Read through the listing and copy every line that contains the word "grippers".
Segment Open
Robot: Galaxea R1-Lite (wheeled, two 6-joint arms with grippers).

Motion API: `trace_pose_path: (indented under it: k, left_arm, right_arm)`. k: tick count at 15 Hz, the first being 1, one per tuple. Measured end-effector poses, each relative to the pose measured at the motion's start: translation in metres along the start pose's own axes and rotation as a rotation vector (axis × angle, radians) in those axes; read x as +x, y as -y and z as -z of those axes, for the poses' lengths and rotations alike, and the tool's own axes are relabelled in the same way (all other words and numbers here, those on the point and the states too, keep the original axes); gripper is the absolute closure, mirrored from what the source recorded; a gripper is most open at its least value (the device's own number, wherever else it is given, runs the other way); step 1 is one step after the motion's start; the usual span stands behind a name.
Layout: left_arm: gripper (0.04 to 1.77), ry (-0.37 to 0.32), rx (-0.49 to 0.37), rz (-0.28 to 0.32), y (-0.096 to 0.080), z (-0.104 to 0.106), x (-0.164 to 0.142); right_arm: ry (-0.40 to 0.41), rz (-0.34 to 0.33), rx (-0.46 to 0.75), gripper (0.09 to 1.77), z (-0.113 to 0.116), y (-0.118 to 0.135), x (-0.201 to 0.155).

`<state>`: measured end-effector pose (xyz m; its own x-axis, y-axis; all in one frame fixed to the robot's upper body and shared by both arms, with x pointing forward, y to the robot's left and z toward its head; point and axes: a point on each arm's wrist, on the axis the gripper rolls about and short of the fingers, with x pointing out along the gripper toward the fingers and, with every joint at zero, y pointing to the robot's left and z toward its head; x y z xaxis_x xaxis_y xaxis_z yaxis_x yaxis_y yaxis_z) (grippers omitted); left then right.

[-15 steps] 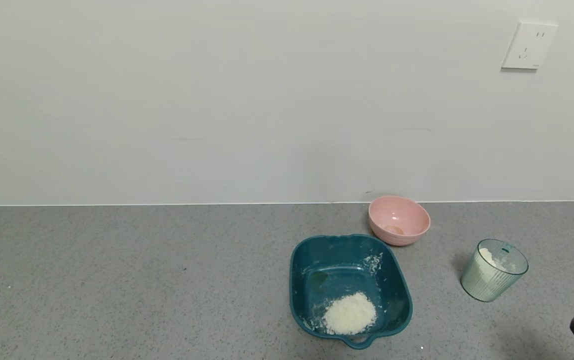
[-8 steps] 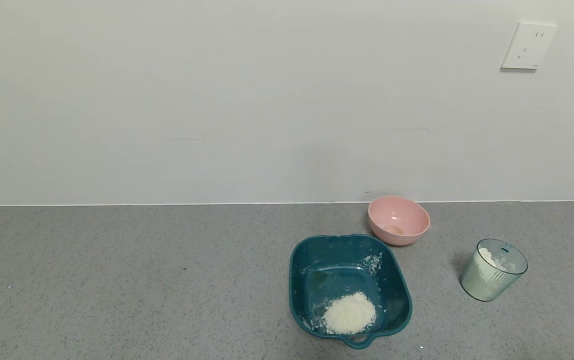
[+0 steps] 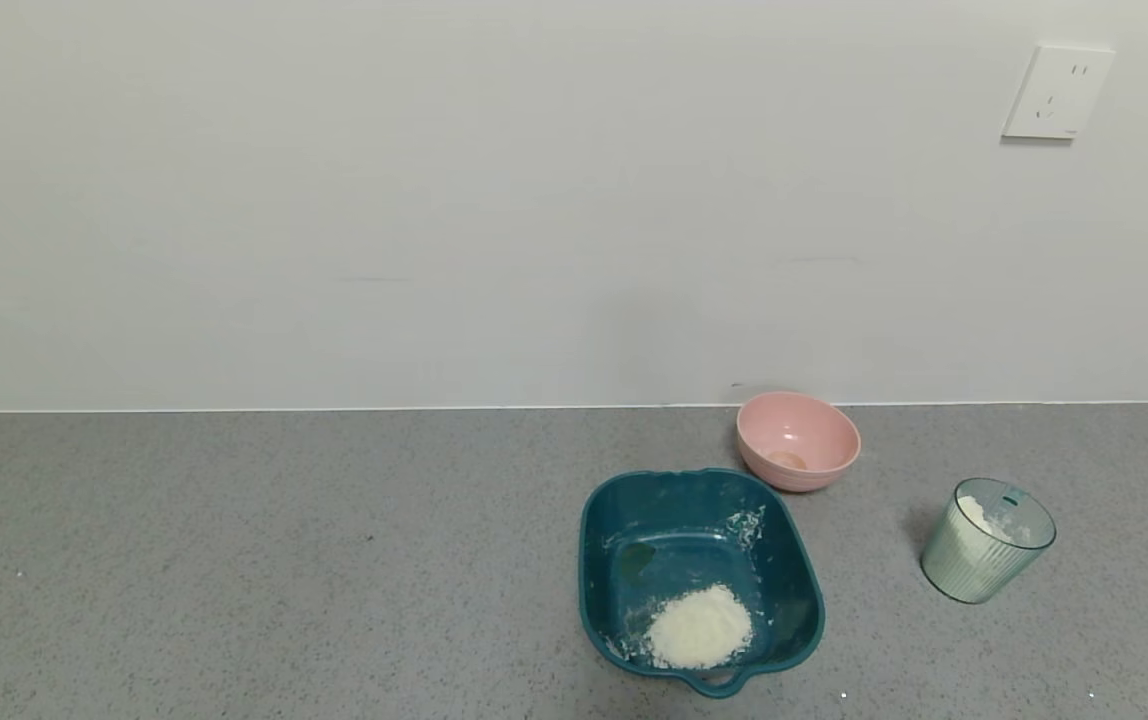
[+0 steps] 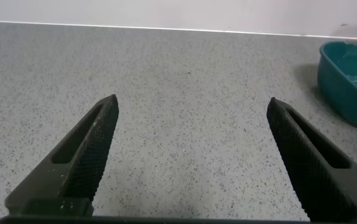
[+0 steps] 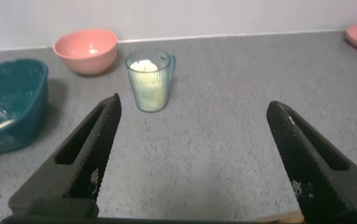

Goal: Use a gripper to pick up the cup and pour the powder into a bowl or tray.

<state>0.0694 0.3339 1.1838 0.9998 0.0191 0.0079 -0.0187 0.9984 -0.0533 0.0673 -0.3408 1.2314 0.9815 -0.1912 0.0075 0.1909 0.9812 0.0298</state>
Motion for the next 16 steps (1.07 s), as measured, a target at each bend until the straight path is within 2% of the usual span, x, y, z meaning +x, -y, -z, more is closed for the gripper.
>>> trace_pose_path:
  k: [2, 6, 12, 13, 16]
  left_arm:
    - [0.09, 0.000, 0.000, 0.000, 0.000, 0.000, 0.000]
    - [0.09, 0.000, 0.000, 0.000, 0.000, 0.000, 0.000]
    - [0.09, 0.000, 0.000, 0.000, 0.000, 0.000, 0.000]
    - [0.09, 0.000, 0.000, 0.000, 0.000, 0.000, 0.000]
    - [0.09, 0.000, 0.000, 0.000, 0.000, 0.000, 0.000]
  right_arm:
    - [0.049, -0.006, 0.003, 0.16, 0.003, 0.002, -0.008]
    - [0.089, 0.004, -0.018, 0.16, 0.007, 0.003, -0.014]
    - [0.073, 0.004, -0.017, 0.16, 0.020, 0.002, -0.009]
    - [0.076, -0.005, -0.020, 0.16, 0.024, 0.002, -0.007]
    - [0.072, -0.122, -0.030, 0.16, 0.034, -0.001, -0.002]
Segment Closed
> _ANSWER FOR THIS EXERCISE_:
Robot: Galaxea R1-Lite (wheeled, two 6-joint arms with grippers).
`<state>`: measured end-effector pose (xyz m; its own x-axis, y-axis; all in one frame fixed to the robot's upper body and shared by both arms, with x pointing forward, y to the robot's left and z toward its head; point and axes: a point on each arm's wrist, on the axis the gripper rolls about and short of the fingers, with x pointing out along the gripper toward the fingers and, with every joint at zero, y pointing to the robot's left and z toward its head; x y z xaxis_x xaxis_y xaxis_z yaxis_x yaxis_y yaxis_z) (grippers omitted); left then right.

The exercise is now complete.